Every line holding the string "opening" should be copied out of the listing.

RECORDS TO USE:

========================================================================

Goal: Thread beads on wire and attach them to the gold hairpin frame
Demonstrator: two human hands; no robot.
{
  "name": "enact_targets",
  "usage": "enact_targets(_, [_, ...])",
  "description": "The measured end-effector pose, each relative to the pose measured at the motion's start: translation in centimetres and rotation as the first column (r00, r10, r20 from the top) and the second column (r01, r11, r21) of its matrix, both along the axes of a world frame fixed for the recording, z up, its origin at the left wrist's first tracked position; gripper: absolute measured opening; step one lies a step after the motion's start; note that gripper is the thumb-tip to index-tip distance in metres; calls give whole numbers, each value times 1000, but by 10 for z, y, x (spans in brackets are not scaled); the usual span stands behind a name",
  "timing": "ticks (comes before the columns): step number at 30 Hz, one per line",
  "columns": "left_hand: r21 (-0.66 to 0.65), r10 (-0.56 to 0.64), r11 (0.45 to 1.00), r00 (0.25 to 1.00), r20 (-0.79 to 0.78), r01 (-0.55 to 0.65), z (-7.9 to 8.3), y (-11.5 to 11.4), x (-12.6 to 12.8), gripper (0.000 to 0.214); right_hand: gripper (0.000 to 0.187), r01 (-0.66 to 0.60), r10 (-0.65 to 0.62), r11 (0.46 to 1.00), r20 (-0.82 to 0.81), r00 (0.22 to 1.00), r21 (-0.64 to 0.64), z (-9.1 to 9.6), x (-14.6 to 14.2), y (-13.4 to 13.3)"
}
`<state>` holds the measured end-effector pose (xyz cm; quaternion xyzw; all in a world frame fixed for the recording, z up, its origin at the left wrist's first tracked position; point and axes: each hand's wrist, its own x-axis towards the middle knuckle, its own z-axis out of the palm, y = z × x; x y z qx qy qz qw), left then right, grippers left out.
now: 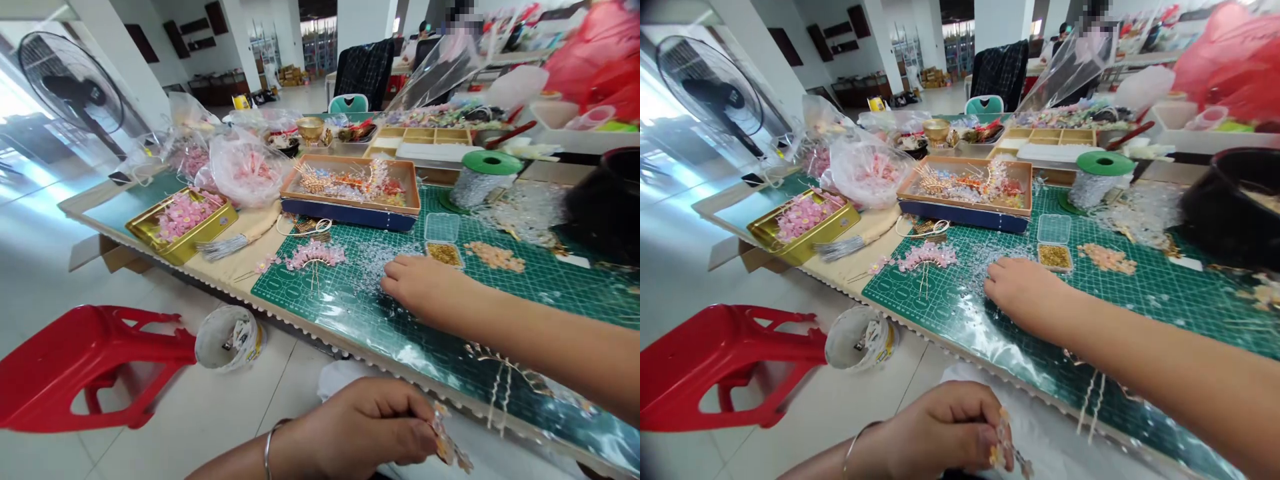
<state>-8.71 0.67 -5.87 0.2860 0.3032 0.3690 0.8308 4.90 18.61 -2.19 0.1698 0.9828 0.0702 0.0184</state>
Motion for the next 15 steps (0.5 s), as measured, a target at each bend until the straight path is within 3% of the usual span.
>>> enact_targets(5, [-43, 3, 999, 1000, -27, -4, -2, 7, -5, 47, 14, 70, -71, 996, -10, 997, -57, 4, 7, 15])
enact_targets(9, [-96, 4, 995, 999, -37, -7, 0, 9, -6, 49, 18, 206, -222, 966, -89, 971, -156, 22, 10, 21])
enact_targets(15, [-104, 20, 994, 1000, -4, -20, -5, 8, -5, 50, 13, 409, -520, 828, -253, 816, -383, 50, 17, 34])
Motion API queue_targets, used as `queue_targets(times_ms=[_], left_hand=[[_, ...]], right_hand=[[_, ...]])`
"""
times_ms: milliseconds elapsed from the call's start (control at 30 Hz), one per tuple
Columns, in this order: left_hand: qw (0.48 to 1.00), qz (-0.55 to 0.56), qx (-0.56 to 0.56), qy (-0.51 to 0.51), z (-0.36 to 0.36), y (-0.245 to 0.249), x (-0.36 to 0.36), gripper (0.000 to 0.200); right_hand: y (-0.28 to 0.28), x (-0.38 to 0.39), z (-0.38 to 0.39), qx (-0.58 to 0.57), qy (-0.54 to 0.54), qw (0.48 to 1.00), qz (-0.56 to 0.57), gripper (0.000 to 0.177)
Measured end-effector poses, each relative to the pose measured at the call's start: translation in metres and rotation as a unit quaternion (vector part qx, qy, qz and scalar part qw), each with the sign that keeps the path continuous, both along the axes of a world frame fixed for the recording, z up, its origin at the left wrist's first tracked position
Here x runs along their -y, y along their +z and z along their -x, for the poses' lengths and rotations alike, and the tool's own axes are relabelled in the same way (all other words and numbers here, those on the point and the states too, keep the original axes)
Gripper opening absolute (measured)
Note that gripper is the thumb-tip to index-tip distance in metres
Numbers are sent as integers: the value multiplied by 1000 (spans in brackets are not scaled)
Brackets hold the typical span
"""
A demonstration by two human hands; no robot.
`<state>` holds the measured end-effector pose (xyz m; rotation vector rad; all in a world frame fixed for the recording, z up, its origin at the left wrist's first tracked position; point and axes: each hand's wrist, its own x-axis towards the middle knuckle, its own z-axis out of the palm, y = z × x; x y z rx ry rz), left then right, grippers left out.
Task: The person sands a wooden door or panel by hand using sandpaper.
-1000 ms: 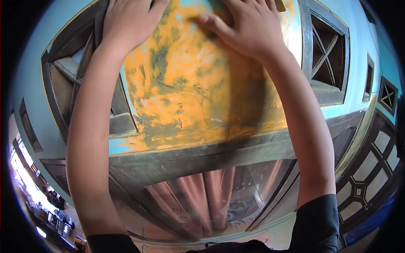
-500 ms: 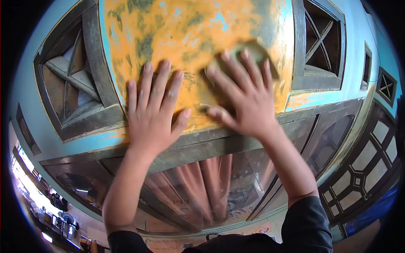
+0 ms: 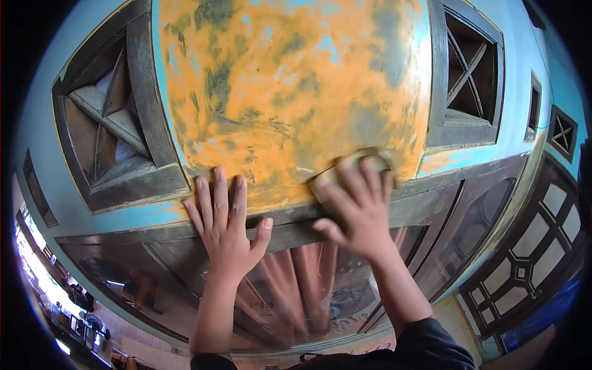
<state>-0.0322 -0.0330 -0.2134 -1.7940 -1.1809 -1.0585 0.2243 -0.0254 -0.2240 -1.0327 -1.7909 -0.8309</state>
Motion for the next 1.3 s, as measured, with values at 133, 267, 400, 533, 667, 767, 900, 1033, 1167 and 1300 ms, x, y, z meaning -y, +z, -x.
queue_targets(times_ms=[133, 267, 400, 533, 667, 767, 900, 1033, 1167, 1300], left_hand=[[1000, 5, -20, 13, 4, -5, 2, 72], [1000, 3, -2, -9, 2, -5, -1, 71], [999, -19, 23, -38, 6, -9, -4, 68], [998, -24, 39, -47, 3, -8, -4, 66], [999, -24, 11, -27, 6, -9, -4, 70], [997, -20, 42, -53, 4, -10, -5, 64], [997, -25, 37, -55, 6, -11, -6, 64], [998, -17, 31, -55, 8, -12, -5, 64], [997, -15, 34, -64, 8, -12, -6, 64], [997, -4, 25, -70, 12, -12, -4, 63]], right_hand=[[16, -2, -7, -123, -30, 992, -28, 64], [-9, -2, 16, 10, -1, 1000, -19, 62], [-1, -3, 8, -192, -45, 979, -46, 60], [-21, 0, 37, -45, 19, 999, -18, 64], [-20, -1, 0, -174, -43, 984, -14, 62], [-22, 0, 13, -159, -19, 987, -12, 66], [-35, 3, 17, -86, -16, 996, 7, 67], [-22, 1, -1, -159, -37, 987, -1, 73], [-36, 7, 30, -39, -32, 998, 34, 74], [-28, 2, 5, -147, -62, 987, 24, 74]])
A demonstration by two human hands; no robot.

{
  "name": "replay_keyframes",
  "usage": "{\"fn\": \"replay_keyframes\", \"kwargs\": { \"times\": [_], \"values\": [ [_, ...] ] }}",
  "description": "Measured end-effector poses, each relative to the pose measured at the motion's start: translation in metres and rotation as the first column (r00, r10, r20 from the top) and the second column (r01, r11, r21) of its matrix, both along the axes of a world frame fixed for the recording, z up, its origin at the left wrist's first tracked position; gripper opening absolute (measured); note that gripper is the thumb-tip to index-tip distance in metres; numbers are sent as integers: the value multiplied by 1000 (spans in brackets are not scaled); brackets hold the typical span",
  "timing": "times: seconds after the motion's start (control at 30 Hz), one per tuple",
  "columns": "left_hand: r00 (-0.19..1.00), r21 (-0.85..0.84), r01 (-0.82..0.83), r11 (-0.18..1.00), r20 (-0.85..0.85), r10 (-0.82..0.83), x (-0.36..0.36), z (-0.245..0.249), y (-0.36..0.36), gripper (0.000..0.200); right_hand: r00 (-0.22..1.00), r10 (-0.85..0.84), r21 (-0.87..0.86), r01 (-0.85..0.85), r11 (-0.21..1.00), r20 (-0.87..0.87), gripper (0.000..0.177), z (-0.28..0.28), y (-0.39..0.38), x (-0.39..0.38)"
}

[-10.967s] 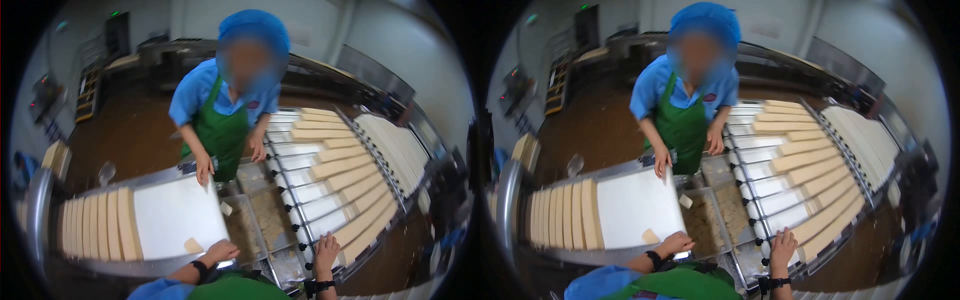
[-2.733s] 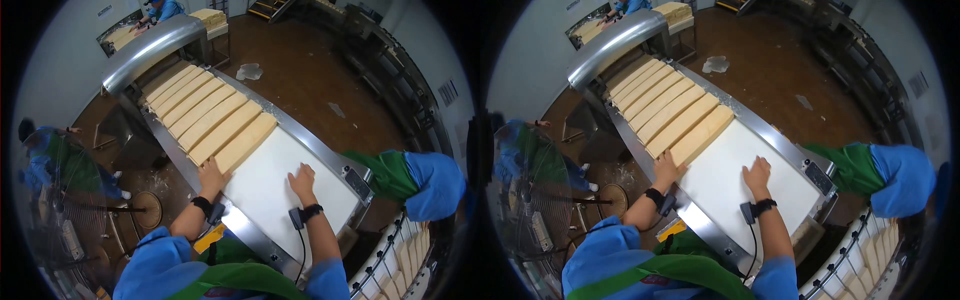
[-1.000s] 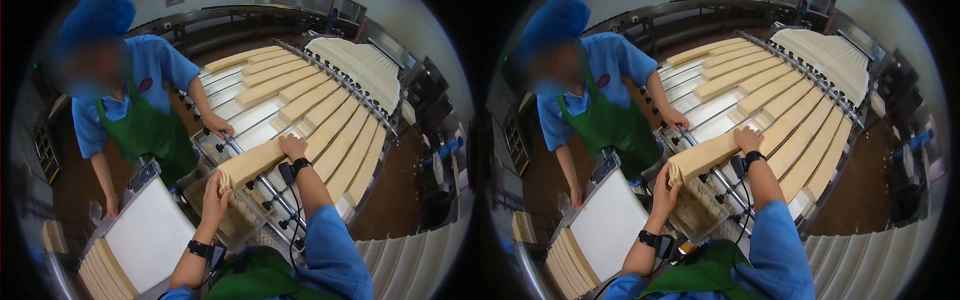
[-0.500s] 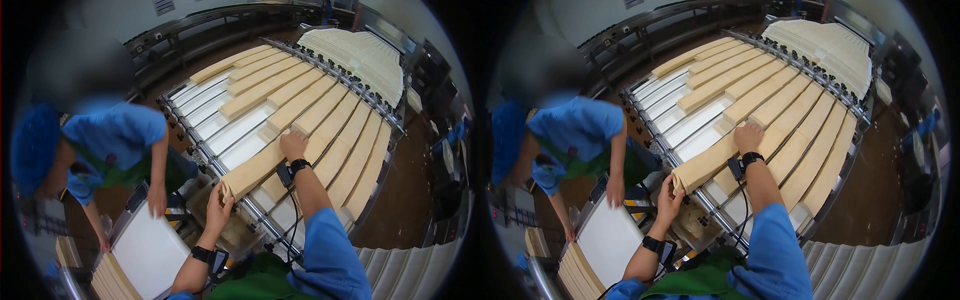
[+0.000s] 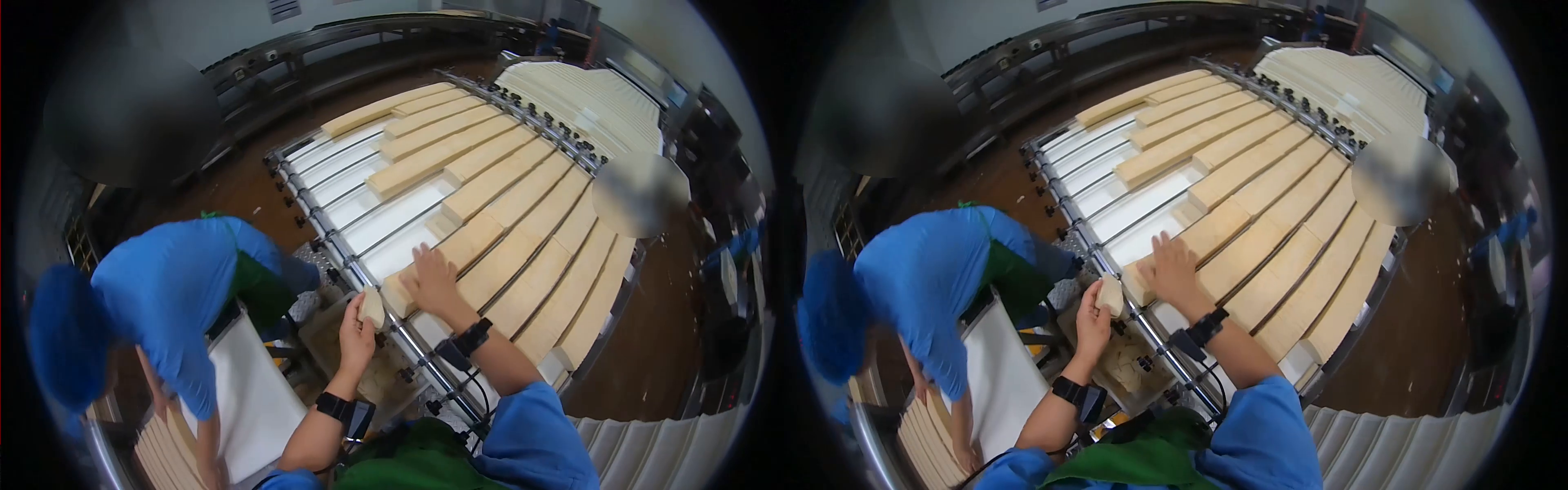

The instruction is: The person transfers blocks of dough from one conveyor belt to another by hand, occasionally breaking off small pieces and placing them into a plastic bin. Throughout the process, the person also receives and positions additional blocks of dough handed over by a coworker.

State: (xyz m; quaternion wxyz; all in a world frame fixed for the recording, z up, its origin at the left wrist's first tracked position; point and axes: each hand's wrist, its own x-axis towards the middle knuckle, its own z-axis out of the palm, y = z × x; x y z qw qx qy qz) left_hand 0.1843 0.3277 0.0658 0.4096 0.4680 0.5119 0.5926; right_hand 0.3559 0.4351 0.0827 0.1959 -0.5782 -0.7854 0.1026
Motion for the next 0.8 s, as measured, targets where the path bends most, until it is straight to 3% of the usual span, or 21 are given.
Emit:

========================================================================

WRITTEN ANSWER:
  "description": "The measured end-effector pose, each relative to the pose measured at the motion's start: translation in centimetres and rotation as the first column (r00, r10, r20 from the top) and the second column (r01, r11, r21) of its matrix, both along the axes of a world frame fixed for the recording, z up, its origin at the left wrist's first tracked position; gripper: absolute measured opening; step one lies a step after the motion's start; note that gripper is the thumb-tip to index-tip distance in metres; calls give whole numbers, each value times 1000, but by 10 for z, y, x (spans in brackets are not scaled); the usual span stands behind a name",
Gripper opening absolute (measured)
  "description": "Measured end-effector poses, each relative to the pose measured at the motion's start: translation in metres and rotation as the first column (r00, r10, r20 from the top) and the second column (r01, r11, r21) of its matrix, both along the axes of a world frame fixed for the recording, z up, its origin at the left wrist's first tracked position; gripper opening absolute (measured); note that gripper is the thumb-tip to index-tip distance in metres; numbers are sent as integers: the value multiplied by 1000 (spans in brackets are not scaled); brackets hold the typical span",

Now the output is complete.